‘Jouw ansichtkaart van Caravaggio's Johannes Battista staat nog steeds tegen de boeken op m'n bureau. Ik zou daarover een gedicht willen schrijven: de handen vallen me zo op, gebruind zo anders dan het steeds beklede, nu, voor het poseren naakte lichaam, wat krampachtige handen, klauwtjes, een jongen van de straat geplukt om voor een schilderij te dienen, een picturaal genot [...].’ (brief 2-2-2002)
Een paar maanden later, na een hernieuwd bezoek aan Rome, stuurde ik hem nogmaals een kaart met daarop een Caravaggio. Hij bedankte mij daarvoor in een brief van 13-4: ‘Dank voor je Caravaggio-kaart! Bij een van de vorige, de Giovanni Battista, heb ik een gedicht gemaakt, een week of wat geleden, als bijdrage aan het liber amicorum voor Ger Siks [...].’

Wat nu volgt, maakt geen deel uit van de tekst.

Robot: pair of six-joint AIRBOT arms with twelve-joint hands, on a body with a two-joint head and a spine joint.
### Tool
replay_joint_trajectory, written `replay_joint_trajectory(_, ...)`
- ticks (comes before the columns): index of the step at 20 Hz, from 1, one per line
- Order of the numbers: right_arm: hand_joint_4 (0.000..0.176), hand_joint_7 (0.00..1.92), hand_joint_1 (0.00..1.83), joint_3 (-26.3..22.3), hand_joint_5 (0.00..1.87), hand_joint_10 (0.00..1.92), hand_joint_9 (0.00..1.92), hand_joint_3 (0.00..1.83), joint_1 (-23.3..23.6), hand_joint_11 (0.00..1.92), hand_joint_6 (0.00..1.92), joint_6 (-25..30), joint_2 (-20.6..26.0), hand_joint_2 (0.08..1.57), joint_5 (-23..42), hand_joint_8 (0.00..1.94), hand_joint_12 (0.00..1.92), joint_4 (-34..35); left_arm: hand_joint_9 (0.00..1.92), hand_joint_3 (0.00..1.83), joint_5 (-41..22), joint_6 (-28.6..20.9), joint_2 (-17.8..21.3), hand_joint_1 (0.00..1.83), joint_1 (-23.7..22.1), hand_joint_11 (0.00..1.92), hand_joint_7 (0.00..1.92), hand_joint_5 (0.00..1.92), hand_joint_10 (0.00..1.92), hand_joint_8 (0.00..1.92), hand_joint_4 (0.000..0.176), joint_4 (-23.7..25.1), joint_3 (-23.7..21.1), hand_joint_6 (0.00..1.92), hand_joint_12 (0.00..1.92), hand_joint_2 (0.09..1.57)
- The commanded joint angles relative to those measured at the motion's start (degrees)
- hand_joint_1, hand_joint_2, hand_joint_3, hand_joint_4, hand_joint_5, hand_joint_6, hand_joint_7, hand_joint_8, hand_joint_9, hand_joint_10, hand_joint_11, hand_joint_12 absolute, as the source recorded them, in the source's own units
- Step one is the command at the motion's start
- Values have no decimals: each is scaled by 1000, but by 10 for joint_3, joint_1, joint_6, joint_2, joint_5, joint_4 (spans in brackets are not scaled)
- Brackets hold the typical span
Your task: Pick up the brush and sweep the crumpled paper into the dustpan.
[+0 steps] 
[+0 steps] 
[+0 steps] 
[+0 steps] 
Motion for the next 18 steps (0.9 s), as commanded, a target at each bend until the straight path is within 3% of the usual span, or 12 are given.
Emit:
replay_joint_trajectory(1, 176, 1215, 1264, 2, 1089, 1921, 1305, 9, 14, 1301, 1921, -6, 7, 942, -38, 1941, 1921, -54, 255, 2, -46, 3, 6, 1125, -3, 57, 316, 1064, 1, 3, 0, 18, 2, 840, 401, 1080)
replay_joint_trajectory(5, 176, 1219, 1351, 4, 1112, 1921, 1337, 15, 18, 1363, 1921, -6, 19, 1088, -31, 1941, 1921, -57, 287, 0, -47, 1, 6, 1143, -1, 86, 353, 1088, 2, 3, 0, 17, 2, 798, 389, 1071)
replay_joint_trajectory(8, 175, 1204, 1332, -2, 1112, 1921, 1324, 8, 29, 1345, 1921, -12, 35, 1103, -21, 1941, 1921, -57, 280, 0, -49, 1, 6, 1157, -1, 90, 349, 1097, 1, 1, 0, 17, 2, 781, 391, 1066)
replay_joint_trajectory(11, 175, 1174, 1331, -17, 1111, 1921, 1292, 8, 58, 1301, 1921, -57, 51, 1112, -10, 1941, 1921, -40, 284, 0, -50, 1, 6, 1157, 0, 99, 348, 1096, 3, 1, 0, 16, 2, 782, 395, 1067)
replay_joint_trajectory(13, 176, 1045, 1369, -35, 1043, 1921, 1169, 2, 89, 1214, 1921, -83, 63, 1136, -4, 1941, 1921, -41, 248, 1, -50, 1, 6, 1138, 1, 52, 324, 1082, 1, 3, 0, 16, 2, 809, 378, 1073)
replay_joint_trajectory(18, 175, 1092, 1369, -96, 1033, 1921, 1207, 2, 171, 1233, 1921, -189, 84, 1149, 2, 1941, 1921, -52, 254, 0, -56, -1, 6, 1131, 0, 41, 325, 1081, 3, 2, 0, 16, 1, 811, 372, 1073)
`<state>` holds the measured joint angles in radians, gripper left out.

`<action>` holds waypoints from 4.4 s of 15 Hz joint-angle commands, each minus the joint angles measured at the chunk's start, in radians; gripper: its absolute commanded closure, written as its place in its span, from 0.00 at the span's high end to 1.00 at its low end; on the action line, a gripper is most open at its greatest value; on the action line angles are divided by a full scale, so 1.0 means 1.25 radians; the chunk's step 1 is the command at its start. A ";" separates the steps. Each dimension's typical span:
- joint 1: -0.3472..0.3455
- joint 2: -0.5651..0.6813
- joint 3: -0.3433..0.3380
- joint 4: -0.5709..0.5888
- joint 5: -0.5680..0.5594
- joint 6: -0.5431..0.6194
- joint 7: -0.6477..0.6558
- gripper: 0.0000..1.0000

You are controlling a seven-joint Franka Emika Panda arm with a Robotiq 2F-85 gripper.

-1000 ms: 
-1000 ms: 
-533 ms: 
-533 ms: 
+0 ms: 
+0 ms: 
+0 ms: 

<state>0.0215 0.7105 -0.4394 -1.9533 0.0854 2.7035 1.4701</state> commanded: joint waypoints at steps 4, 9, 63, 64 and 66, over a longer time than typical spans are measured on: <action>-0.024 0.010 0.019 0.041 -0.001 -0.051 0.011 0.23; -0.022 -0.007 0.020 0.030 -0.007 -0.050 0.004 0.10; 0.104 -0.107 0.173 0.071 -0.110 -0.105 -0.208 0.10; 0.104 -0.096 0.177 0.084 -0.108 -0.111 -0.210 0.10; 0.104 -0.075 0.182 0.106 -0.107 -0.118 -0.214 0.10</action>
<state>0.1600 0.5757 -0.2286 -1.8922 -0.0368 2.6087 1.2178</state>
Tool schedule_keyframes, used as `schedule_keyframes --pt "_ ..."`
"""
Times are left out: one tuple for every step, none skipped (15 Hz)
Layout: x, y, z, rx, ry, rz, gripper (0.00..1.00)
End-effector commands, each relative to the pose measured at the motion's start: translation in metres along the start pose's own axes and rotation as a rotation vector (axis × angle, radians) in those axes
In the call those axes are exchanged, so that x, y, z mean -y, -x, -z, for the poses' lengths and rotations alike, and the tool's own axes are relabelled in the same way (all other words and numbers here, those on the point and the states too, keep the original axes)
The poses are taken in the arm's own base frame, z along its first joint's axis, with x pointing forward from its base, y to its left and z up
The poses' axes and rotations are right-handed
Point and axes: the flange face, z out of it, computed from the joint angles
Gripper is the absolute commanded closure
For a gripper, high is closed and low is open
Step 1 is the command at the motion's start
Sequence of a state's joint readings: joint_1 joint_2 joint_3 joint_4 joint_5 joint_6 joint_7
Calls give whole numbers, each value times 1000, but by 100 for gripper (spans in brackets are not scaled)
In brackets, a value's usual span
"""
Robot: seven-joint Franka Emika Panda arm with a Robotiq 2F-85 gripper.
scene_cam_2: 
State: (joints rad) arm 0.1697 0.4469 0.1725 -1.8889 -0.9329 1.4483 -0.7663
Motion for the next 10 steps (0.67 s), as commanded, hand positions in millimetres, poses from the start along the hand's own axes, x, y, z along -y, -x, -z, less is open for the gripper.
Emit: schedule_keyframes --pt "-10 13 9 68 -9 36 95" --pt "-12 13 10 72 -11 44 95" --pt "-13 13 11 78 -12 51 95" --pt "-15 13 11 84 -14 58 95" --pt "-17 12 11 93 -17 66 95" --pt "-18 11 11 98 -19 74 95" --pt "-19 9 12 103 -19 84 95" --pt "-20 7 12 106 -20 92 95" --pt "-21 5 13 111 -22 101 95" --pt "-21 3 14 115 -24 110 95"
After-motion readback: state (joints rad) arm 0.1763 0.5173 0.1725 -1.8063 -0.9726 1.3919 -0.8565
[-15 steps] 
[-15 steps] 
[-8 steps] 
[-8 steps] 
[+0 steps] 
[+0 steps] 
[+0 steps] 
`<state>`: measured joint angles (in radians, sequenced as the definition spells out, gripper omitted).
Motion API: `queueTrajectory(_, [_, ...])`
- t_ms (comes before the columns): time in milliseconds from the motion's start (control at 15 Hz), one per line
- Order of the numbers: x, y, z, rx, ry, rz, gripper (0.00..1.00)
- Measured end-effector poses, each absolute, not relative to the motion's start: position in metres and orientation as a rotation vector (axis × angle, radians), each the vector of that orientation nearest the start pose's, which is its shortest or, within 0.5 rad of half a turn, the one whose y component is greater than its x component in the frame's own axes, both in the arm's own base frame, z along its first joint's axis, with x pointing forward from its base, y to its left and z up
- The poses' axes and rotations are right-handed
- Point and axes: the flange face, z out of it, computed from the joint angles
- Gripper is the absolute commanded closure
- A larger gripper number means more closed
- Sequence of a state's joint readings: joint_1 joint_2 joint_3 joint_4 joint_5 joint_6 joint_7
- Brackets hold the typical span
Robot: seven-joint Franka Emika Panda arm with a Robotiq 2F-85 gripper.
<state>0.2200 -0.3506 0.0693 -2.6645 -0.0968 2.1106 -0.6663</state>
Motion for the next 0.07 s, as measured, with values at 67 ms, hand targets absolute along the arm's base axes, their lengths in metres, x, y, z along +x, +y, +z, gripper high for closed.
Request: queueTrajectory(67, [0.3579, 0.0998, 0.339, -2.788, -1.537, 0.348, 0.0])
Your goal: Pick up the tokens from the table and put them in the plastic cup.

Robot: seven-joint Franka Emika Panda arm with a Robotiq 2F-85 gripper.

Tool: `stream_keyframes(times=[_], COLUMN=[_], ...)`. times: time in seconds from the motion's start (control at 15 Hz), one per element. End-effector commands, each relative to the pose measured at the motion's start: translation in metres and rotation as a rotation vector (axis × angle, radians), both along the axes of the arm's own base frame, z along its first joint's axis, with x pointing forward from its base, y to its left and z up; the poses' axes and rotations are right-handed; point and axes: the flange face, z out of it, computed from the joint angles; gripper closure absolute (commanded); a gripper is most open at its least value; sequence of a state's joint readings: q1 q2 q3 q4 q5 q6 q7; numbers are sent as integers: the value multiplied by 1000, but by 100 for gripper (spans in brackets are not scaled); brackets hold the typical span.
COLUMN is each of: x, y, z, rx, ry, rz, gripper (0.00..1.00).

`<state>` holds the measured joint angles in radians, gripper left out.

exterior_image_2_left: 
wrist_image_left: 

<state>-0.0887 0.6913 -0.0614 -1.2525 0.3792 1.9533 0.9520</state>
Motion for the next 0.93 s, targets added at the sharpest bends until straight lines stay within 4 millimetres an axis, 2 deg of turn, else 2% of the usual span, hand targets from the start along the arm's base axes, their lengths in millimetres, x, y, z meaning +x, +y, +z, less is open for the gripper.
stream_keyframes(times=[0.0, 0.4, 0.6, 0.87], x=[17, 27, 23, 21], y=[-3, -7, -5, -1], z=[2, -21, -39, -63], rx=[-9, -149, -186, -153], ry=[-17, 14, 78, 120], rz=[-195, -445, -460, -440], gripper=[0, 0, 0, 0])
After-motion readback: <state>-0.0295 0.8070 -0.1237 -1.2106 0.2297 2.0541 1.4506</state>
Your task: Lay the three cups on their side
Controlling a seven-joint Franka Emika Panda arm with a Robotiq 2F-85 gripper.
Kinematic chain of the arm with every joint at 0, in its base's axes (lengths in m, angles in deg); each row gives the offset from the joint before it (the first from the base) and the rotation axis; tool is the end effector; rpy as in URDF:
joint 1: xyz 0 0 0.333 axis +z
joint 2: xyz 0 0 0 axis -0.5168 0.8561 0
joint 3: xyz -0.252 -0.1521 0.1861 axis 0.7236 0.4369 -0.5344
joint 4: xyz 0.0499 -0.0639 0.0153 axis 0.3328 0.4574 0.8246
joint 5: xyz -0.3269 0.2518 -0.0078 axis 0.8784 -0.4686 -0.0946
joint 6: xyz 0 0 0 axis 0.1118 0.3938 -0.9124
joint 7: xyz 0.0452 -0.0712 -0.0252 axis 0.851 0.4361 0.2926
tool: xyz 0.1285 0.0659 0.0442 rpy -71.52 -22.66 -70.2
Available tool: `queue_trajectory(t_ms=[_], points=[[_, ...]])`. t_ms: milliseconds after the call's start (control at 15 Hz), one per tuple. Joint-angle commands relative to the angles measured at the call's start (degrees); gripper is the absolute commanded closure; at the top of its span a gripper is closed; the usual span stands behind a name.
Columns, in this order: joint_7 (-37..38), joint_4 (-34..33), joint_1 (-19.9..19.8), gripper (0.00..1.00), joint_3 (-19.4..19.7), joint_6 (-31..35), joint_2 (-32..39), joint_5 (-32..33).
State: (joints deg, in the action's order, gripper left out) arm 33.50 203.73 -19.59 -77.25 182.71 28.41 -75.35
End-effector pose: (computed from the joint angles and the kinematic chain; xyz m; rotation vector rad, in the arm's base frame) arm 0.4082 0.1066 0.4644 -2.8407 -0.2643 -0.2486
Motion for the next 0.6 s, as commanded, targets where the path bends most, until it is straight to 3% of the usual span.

In kladversies had ‘Ego flos’ de volgende titels: ‘In memoriam’, ‘In memoriam fratis’ en ‘Terugblik’. Een kladversie heeft als opdracht ‘in memoriam B.M.J.’. Jellema publiceerde het in Towering Inferno, uitgegeven naar aanleiding van de gelijknamige tentoonstelling met geënsceneerde fotowerken van Rommert Boonstra. Blijkens de opdracht voorin stuurde hij me dit boek op 13 juni 2002 toe. Het gedicht is evenwel geschreven naar aanleiding van het overlijden, op 9 mei 2000, van zijn jongste broer en niet speciaal voor dit boek. Het volgende briefcitaat laat daarover geen misverstand bestaan: ‘De tentoonstelling van Rommert Boonstra in ons Natuurmuseum heb ik nog niet gezien [...] maar ik ga die ook niet zien want zijn foto's zijn, net als dit boek, dat ik je dus met enig excuus stuur, edelkitsch.’
Over het sonnet ‘Zelfportret’ schrijft Jellema regelmatig in zijn dagboek. Het verzoek tot het schrijven ervan ontvangt hij op 13 november 2002: ‘Met de post een verzoek van De Rode Hoed om een gedicht te maken bij een zelf gekozen foto van mezelf voor een jubileumboek van de VSB-poëzieprijs.’ Uit bewaard gebleven kladversies blijkt dat de titel oorspronkelijk ‘Trompe l'oeuil’ luidde, maar in klad reeds gewijzigd is in ‘Zelfportret’. Hij kiest een foto van Hans Vermeulen. Jellema poseert daarop naast een schildering van Aloys van Wieringen op een buitenmuur van ‘Oosterhouw’.
Nog enkele citaten uit Jellema's dagboek die het schrijven van dit sonnet documenteren: ‘Vandaag lijkt het Zelfportret voor De Rode Hoed klaar te zijn.’ (26-11) ‘Het Zelfportret voor De Rode Hoed is een eerlijk psychogram, maar is het niet te naakt en daardoor ook toch weer een pose van psychisch exhibitionisme?’ (27-11) ‘Het Zelfportret verbeterd, ik pas er steeds meer in zo.’ (4-12)
Het motto ontleende hij aan het gedicht ‘Het steenen kindje’ van Martinus Nijhoff.
Het gedicht ‘Apollo's rouwklacht’ schreef Jellema voor een jubileumuitgave van bibliofiel drukker René Bakker van de Atalanta Pers. Hij kon een keuze maken uit een lijst metamorfosen en koos die van Cyparissus, de jongeling op wie Apollo verliefd was. Cyparissus doodt per ongeluk een hert en verandert dan in een cipres, de boom die het symbool is van de rouw.
Op 23 december 2002 noteerde hij in zijn dagboek: ‘Gistermiddag lukte het gedicht voor de Atalanta Pers, de metamorfose van Cyparissus. Vandaag daaraan verbeterd.’ Een dag later postte hij het. Het is het laatste gedicht dat Jellema schreef.
Gerben Wynia (1958) is uitgever (Flanor) en publicist. Hij is de literair erfgenaam van C.O. Jellema, wiens Verzameld werk hij momenteel samenstelt.